8. Explain ETL process. Distinguish between OLAP and OLTP.
A data warehouse usually stores many years of data to support historical analysis. The data in a data warehouse is typically loaded through an extraction, transformation, and loading (ETL) process from multiple data sources. Modern data warehouses are moving toward an extract, load, and transformation (ELT) architecture in which all or most data transformation is performed on the database that hosts the data warehouse.
Extract
- Data extraction (retrieval) from source system
- Incremental extract: identifying modified record and extract only those
- Full extract: extract full copy in same format to identify changes
Transform
- Transform data from source to the target
- Conversion to same dimension, units etc.

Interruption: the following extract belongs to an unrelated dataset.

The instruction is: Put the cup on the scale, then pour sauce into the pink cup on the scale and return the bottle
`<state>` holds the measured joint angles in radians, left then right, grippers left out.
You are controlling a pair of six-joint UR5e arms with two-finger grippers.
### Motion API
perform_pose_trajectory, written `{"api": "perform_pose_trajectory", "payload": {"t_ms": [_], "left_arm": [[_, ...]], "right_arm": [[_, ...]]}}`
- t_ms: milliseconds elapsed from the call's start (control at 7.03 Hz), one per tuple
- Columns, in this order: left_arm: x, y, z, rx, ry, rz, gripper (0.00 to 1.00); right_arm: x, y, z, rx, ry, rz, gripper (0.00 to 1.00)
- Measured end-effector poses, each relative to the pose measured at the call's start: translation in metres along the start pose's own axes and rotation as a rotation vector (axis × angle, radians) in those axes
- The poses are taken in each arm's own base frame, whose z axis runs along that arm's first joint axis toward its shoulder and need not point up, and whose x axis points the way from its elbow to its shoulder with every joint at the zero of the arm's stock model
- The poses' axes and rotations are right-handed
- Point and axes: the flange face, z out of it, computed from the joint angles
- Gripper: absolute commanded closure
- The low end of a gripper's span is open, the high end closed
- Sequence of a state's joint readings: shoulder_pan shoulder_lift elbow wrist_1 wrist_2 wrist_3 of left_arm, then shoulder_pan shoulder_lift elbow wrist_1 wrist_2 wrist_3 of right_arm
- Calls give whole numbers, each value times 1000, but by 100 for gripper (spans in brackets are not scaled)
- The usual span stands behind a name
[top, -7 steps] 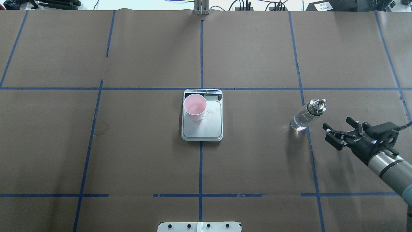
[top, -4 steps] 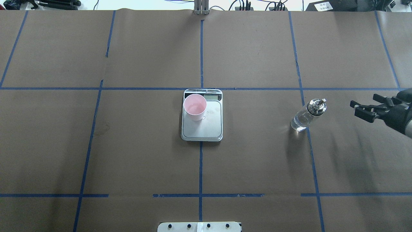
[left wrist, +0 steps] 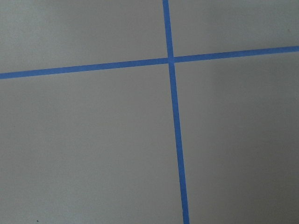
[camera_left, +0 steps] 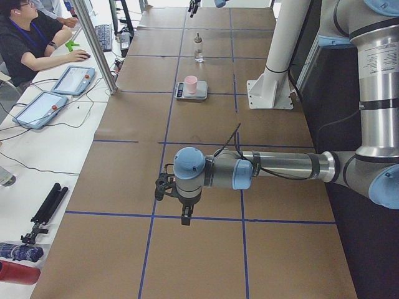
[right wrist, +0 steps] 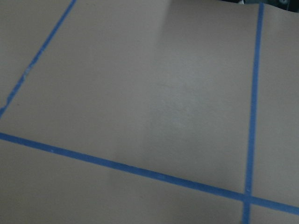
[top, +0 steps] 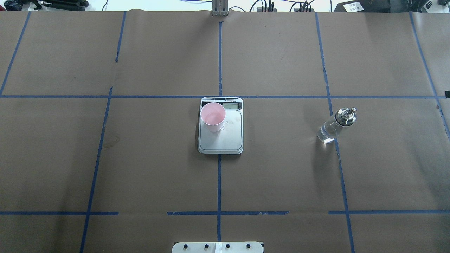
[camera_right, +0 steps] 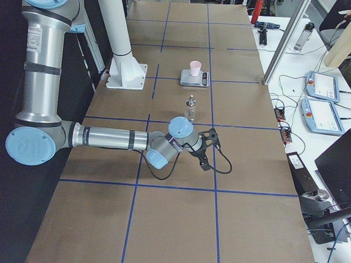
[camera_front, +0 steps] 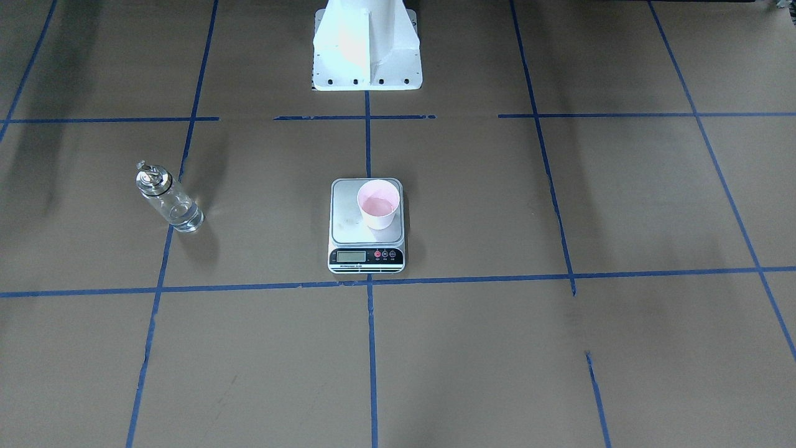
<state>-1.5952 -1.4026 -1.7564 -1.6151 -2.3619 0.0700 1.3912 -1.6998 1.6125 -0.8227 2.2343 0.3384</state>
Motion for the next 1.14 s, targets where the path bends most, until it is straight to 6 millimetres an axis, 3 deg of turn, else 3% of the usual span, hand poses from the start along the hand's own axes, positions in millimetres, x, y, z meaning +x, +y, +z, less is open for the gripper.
{"api": "perform_pose_trajectory", "payload": {"t_ms": [285, 427, 854, 1139], "left_arm": [[0, 0, 0, -1, -3, -2, 0], [-1, 0, 1, -4, -5, -5, 0], [-4, 1, 5, -12, -7, -12, 0], [-5, 1, 6, -13, -5, -12, 0]], "right_arm": [[45, -11, -39, -146, -32, 103, 0], [55, -2, -39, -216, -38, 129, 0], [82, 55, -37, -337, -38, 166, 0], [84, 61, -38, -340, -30, 168, 0]]}}
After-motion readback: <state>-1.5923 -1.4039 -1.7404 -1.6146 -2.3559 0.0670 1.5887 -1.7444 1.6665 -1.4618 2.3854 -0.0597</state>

- Generating aggregates, sorting, validating etc.
Load
- Load the data into temporary data source first and then perform simple transformation into structure similar to one in data warehouse
- Consume as little resource as possible
Difference between OLAP and OLTP are:
OLTP | OLAP | |
users | clerk, IT professional | knowledge worker |
function | day to day operations | decision support |
DB design | application-oriented | Subject-oriented |
data | current, up-to-date
detailed, flat relational isolated |
historical,
summarized, multidimensional integrated, consolidated |
usage | repetitive | ad-hoc |
access | read/write
Index/hash on prim. key |
lots of scans |
unit of work | short, simple transaction | complex query |
# records accessed | tens | millions |
#users | thousands | hundreds |
DB size | 100MB-GB | 100GB-TB |
metric | transaction throughput | query throughput, response |